Repeat each record that follows, keeping it identical.

# Data supplied
━━━━━━

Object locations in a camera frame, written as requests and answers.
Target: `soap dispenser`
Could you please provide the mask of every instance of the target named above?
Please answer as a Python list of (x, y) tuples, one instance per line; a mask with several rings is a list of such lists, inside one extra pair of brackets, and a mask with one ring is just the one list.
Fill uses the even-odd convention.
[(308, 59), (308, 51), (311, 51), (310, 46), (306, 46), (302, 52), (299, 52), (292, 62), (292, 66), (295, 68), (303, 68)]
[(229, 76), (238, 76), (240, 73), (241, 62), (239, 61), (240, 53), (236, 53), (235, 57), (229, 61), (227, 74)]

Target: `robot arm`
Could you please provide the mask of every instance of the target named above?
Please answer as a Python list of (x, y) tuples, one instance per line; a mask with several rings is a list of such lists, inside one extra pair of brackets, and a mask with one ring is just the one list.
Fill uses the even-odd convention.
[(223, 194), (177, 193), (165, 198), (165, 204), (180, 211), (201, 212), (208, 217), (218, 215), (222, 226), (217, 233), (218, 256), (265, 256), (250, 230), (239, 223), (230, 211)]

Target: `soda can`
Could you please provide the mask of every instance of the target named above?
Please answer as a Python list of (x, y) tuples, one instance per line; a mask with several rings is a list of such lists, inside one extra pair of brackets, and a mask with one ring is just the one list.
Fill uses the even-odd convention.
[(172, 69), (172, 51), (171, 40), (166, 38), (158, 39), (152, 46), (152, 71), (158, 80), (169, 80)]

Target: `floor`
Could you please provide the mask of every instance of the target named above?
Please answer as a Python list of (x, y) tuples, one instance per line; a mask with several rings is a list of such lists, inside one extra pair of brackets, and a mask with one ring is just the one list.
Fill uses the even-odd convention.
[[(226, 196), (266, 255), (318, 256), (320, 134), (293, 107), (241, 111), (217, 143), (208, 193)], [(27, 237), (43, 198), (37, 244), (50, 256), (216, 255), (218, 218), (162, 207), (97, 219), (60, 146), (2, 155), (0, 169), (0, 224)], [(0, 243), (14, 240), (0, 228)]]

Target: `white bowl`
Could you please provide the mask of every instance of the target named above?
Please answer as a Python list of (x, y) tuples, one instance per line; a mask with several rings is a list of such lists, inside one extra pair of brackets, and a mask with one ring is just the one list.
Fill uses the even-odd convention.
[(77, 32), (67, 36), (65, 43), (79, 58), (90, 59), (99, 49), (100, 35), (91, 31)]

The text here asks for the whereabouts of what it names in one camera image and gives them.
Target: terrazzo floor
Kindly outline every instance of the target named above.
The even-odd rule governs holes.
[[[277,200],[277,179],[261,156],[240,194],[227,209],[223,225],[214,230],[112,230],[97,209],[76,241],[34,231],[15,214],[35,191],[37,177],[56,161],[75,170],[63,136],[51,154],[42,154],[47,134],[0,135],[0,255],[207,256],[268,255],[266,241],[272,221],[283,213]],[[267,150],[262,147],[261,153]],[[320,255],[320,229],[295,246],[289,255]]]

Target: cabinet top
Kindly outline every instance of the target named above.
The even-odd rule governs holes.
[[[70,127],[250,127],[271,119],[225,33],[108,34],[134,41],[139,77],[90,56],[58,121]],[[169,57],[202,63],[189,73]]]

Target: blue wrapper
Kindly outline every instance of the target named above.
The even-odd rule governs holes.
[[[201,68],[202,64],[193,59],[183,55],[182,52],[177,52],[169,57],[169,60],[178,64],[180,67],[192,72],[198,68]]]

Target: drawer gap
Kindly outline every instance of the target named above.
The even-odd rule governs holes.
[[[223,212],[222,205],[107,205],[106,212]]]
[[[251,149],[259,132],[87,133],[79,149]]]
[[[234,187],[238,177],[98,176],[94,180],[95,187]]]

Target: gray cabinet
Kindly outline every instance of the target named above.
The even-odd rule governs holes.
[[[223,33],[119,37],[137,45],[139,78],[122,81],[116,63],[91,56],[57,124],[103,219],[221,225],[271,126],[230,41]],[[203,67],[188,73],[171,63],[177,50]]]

━━━━━━

# Output
Object locations in a camera frame, written as requests and answers.
Target: `soap dispenser`
Could you please provide the mask of every instance of the target named above?
Please answer as a Python list of (x, y) tuples, one instance per line; a mask with several rings is a list of such lists, inside one extra pair of brackets, and a mask with one ring is just the one list.
Fill uses the even-odd convention.
[(308, 59), (308, 51), (311, 51), (310, 46), (306, 46), (302, 52), (299, 52), (292, 62), (292, 66), (295, 68), (303, 68)]
[(229, 76), (238, 76), (240, 73), (241, 62), (239, 61), (240, 53), (236, 53), (235, 57), (229, 61), (227, 74)]

Target: `robot arm`
Could you please provide the mask of every instance of the target named above?
Please answer as a Python list of (x, y) tuples, one instance per line; a mask with several rings is a list of such lists, inside one extra pair of brackets, and a mask with one ring is just the one list.
Fill uses the even-odd convention.
[(223, 194), (177, 193), (165, 198), (165, 204), (180, 211), (201, 212), (208, 217), (218, 215), (222, 226), (217, 233), (218, 256), (265, 256), (250, 230), (239, 223), (230, 211)]

Target: `soda can`
Could you please provide the mask of every instance of the target named above?
Please answer as a Python list of (x, y) tuples, one instance per line; a mask with several rings is a list of such lists, inside one extra pair of brackets, and a mask with one ring is just the one list.
Fill uses the even-odd convention.
[(172, 69), (172, 51), (171, 40), (166, 38), (158, 39), (152, 46), (152, 71), (158, 80), (169, 80)]

Target: `floor`
Could you please provide the mask of every instance of the target named above?
Please answer as a Python list of (x, y) tuples, one instance per line; a mask with several rings is a list of such lists, inside one extra pair of brackets, and a mask with one ring is just the one list.
Fill uses the even-odd convention.
[[(226, 196), (266, 255), (318, 256), (320, 134), (293, 107), (241, 111), (217, 143), (208, 193)], [(27, 237), (43, 198), (37, 244), (50, 256), (216, 255), (218, 218), (162, 207), (97, 219), (60, 146), (2, 155), (0, 169), (0, 224)], [(0, 243), (14, 240), (0, 228)]]

Target: `white bowl`
Could you please provide the mask of every instance of the target named above?
Please answer as a Python list of (x, y) tuples, one instance per line; a mask with several rings is a list of such lists, inside one extra pair of brackets, and a mask with one ring is just the one list.
Fill uses the even-odd convention.
[(77, 32), (67, 36), (65, 43), (79, 58), (90, 59), (99, 49), (100, 35), (91, 31)]

The text here asks for the whereabouts of what it names in one camera image and gives them.
Target: terrazzo floor
Kindly outline every instance of the target named above.
The even-odd rule governs holes.
[[[277,200],[277,179],[261,156],[240,194],[227,209],[223,225],[214,230],[112,230],[97,209],[76,241],[34,231],[15,214],[35,191],[37,177],[56,161],[75,170],[63,136],[51,154],[42,154],[47,134],[0,135],[0,255],[207,256],[268,255],[266,241],[272,221],[283,213]],[[267,150],[262,147],[261,153]],[[320,255],[320,229],[295,246],[289,255]]]

Target: cabinet top
Kindly outline every instance of the target named above.
The even-odd rule governs holes.
[[[70,127],[250,127],[271,119],[225,33],[108,34],[134,41],[139,77],[90,56],[58,121]],[[169,57],[202,63],[189,73]]]

Target: blue wrapper
Kindly outline every instance of the target named above.
The even-odd rule governs holes.
[[[201,68],[202,64],[193,59],[183,55],[182,52],[177,52],[169,57],[169,60],[178,64],[180,67],[192,72],[198,68]]]

Target: drawer gap
Kindly outline every instance of the target named above.
The even-odd rule governs holes.
[[[223,212],[222,205],[107,205],[106,212]]]
[[[251,149],[259,132],[87,133],[79,149]]]
[[[234,187],[238,177],[98,176],[94,180],[95,187]]]

Target: gray cabinet
Kindly outline every instance of the target named above.
The even-odd rule governs holes.
[[[223,33],[119,37],[137,45],[139,78],[122,81],[116,63],[91,56],[57,124],[103,219],[221,225],[271,126],[230,41]],[[203,67],[188,73],[171,63],[177,50]]]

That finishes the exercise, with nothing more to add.